而肝硬化患者可见慢性肝病面容、蜘蛛痣、肝掌、面部毛细血管扩张等——也没有,就证明不是,
另外也不是胆汁淤积性黄疸——没有眼睑等部黄色瘤,按家属说法,病人尿色也没变成浓茶色...’
李昂迅速筛选着病因,突然问道:“国公这段时间,一天里面睡多少个时辰?”
燕云荡眼角一抽,嘴角下拉,
燕鳞则深吸了一口气,“家父这段时间,一天要睡六个时辰,有时候睡要七个时辰。”
“嗜睡么...”
李昂眉头微皱道:“是否有感觉,下肢步态不稳,行走困难,手脚时常对称麻木?”
燕云荡还未开口,燕鳞便先一步抢话道:“是。”
“我明白了。”
李昂思索片刻,缓缓道:“国公这是,贫血之症。”
准确的说,是巨幼细胞贫血。
巨幼细胞贫血是由于脱氧核糖核酸合成障碍所引起的一种贫血,大致可分两种,
一种是因缺乏维生素b12导致的恶性贫血,
一种是缺乏叶酸(维生素b9)导致的巨幼红细胞性贫血。
这两种贫血的临床表现颇为相似,都是乏力气短、头晕、心悸、面色苍白或轻微黄疸,常伴随腹胀腹泻、舌炎以及手脚无力等神经系统症状。
“贫血之症...”
燕鳞的脸上露出复杂表情,沉声道:“这段时间我父亲一直在服用四物汤等养血药方,迟迟没见好转。”

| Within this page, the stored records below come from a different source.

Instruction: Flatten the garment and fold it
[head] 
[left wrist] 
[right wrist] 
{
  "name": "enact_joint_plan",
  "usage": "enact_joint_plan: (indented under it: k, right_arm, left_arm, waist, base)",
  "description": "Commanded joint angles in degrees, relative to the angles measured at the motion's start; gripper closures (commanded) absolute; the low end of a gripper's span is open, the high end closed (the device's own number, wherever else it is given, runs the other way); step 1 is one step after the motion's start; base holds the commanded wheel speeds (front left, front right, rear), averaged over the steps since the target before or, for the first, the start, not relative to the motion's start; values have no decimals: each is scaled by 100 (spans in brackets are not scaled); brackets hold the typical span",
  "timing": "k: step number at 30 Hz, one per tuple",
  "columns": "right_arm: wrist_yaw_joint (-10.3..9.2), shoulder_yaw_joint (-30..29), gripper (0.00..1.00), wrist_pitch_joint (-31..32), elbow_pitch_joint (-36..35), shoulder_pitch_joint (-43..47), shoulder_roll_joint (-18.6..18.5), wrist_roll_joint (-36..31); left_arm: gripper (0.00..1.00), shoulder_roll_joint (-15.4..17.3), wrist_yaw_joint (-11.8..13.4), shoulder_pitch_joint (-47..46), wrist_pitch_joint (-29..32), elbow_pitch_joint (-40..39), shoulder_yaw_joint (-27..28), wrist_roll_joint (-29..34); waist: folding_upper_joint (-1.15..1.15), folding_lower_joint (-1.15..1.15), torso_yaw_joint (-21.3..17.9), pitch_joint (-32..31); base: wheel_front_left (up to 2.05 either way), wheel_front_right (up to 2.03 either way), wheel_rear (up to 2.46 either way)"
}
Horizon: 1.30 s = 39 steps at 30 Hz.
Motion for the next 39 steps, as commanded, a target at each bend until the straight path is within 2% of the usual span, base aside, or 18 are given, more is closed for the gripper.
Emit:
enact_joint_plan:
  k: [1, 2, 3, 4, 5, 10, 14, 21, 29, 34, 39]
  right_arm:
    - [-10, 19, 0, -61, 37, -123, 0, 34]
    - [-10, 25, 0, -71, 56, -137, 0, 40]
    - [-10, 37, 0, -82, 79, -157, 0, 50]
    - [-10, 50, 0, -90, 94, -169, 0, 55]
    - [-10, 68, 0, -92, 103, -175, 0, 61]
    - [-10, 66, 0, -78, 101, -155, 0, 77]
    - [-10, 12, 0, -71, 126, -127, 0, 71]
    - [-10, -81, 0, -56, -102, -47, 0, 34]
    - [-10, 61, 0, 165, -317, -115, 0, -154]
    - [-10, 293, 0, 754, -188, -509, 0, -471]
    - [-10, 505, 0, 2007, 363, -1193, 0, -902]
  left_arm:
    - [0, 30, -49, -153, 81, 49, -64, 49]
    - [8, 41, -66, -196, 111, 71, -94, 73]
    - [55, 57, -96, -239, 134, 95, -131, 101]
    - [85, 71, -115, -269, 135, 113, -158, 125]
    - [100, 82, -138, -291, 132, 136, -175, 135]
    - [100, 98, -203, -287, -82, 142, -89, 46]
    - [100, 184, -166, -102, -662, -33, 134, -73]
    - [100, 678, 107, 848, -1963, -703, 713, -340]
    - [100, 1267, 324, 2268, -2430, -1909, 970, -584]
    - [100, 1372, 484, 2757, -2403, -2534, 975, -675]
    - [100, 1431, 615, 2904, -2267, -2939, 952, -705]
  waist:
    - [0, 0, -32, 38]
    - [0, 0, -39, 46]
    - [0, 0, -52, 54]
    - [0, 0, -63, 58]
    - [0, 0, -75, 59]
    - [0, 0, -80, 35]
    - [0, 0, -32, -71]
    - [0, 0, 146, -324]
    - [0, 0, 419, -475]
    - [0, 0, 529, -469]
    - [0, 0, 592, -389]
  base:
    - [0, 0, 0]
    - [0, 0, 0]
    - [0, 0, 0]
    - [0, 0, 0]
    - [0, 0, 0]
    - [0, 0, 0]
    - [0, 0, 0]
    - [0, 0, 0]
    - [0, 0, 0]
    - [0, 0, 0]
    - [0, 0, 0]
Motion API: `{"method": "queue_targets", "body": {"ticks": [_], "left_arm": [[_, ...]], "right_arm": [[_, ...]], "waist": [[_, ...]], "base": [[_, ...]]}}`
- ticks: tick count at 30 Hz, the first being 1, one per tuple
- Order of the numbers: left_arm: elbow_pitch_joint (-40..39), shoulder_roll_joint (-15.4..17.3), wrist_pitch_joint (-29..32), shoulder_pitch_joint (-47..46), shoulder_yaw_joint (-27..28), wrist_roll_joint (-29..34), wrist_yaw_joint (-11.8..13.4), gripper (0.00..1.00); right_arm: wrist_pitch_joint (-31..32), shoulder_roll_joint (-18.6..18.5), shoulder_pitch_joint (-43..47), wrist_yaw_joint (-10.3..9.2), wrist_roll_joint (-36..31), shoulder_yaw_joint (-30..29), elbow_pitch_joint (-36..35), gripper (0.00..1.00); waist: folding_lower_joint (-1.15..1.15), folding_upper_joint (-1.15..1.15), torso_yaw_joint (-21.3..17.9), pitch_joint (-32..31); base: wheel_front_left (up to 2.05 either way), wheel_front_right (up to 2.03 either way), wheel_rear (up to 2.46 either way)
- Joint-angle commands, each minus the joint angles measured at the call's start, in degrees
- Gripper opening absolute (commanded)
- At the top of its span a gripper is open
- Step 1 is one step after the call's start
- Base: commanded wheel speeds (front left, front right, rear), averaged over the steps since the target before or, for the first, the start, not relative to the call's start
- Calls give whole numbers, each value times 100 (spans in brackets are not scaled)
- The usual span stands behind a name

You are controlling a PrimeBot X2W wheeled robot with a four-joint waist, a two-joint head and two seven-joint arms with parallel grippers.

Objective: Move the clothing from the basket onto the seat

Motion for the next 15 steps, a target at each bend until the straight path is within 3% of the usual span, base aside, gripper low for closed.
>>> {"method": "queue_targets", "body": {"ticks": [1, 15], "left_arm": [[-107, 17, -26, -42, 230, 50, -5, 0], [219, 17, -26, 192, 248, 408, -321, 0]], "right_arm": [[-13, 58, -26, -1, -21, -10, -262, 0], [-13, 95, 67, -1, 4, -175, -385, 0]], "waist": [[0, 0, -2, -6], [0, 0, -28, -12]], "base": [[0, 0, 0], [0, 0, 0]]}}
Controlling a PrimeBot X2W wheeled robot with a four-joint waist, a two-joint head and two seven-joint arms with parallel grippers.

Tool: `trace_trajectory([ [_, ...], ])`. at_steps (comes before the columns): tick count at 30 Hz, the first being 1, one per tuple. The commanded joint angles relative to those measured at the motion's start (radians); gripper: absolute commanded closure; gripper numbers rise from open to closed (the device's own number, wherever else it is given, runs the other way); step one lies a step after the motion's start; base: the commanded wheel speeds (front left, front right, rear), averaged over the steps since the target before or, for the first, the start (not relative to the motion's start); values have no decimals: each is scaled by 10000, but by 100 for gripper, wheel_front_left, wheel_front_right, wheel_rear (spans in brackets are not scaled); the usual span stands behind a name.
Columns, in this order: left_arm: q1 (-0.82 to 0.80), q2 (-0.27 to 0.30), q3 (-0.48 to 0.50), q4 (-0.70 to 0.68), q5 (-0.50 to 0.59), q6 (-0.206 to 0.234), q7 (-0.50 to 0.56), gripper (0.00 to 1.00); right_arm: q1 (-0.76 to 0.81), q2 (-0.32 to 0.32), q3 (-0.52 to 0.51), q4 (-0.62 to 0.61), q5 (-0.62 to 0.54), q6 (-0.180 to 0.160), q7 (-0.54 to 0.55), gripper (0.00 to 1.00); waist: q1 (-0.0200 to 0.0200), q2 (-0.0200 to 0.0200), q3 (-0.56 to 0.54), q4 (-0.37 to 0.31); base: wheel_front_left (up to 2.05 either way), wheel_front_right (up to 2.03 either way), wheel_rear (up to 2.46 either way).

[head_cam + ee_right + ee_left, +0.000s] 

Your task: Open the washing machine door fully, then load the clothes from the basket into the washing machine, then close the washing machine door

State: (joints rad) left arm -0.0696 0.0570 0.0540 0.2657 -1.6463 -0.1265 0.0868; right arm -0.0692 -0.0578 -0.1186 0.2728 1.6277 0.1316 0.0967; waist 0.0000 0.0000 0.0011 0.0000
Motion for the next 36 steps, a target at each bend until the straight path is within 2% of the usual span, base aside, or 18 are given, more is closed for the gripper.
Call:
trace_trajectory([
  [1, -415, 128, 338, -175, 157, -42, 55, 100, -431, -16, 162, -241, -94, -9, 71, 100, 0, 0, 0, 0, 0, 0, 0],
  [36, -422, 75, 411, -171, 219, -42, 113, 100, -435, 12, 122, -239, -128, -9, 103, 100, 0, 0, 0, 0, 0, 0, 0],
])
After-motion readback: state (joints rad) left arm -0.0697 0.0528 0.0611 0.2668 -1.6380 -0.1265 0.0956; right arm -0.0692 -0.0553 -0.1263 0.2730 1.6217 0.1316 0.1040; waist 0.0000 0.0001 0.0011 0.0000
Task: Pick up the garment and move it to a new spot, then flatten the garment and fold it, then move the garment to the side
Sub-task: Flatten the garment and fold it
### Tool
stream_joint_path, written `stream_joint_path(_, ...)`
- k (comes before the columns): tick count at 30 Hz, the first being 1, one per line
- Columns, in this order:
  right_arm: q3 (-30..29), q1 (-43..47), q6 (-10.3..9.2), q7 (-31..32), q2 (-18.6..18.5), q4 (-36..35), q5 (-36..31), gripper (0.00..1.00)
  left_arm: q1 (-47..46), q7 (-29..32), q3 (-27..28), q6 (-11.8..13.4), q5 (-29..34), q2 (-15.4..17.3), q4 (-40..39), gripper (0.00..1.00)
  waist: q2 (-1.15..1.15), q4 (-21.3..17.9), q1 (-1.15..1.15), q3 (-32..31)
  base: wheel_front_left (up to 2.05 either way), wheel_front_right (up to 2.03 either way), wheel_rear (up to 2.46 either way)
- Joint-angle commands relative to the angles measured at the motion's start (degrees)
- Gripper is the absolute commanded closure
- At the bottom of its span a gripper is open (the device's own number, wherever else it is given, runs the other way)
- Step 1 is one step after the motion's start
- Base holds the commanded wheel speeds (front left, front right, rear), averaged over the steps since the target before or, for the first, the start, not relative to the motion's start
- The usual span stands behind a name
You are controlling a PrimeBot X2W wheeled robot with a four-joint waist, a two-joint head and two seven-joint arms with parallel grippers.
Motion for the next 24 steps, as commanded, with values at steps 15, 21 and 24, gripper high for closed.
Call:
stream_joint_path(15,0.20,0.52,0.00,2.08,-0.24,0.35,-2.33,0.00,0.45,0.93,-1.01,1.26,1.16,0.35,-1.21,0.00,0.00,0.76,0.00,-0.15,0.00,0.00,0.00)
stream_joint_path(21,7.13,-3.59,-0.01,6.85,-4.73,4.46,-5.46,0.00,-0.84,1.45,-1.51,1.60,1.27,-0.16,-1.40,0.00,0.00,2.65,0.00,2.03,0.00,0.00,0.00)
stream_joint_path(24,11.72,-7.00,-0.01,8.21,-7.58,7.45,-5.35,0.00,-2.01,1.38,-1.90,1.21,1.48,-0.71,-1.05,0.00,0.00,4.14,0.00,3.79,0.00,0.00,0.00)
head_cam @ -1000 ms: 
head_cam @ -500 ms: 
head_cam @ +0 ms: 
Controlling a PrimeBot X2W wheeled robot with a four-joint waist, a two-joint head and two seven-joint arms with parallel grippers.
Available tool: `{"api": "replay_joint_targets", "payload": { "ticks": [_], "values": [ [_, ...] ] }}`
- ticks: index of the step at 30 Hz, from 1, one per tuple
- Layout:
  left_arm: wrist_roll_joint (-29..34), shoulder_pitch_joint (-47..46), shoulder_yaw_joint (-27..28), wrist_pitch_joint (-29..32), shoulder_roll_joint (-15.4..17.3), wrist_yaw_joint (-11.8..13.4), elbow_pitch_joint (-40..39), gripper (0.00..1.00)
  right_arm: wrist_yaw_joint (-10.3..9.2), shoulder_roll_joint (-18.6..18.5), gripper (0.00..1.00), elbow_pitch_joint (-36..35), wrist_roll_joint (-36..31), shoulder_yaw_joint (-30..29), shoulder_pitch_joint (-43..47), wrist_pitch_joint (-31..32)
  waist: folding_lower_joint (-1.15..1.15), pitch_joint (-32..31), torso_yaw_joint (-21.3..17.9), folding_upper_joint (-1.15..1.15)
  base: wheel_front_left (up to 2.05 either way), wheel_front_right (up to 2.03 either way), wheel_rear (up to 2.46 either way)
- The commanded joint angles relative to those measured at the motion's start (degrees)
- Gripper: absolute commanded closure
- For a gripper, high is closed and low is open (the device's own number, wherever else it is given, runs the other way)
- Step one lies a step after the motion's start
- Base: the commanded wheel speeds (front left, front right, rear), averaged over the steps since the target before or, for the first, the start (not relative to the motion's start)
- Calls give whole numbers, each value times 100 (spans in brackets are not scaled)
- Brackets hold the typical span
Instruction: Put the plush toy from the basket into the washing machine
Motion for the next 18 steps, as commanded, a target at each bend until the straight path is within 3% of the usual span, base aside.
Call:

李昂无奈摇头,说道:“贫血之症,既是病症,又是表象。
根本原因,在于肠胃。”
“肠胃?”
此言一出,不仅燕鳞惊诧不已,燕云荡和邱儆也皱起了眉头。
“没错。”
李昂点了点头,话锋一转道:“刚才我从后院走过来的时候,看到院中养了四笼鸽子?”
鸽子?
燕鳞等人更加疑惑,完全跟不上李昂的思路。
鸽子和肠胃有什么关系?
难道要把鸽子炖汤喝吗?
燕鳞点头道:“嗯,那些鸽子是我儿子按照学宫刊物上有关飞鸽传书的论文,养着玩的。”
“我小时候也喜欢养鸽子。”
李昂说道:“不过因为家里没什么钱,养的规模不如国公府,只养了十只。
十只鸽子当中,五只羽翼丰满,性格温顺,
五只脾气暴躁,经常啄人。”
燕鳞等人眉头紧锁,不知道李昂讲这一节的原因是什么。
单纯为了说明五只不行?
李昂自顾自地继续说道:“我喜欢那五只性格温顺的,就天天喂给它们精磨过后,去掉了糠皮和糊粉层的精米,
讨厌那五只脾气暴躁的,就喂给他们便宜的糙米。
但时间一久,那五只性格温顺、天天食用米的鸽子却变得萎靡不振,
而吃糙米的鸽子,却强健如初。”
“控制变量法?”
一旁的邱儆眼前一亮,自从那天在酒楼上听了李昂的这个新奇说法之后,他就感觉许多事情豁然开朗。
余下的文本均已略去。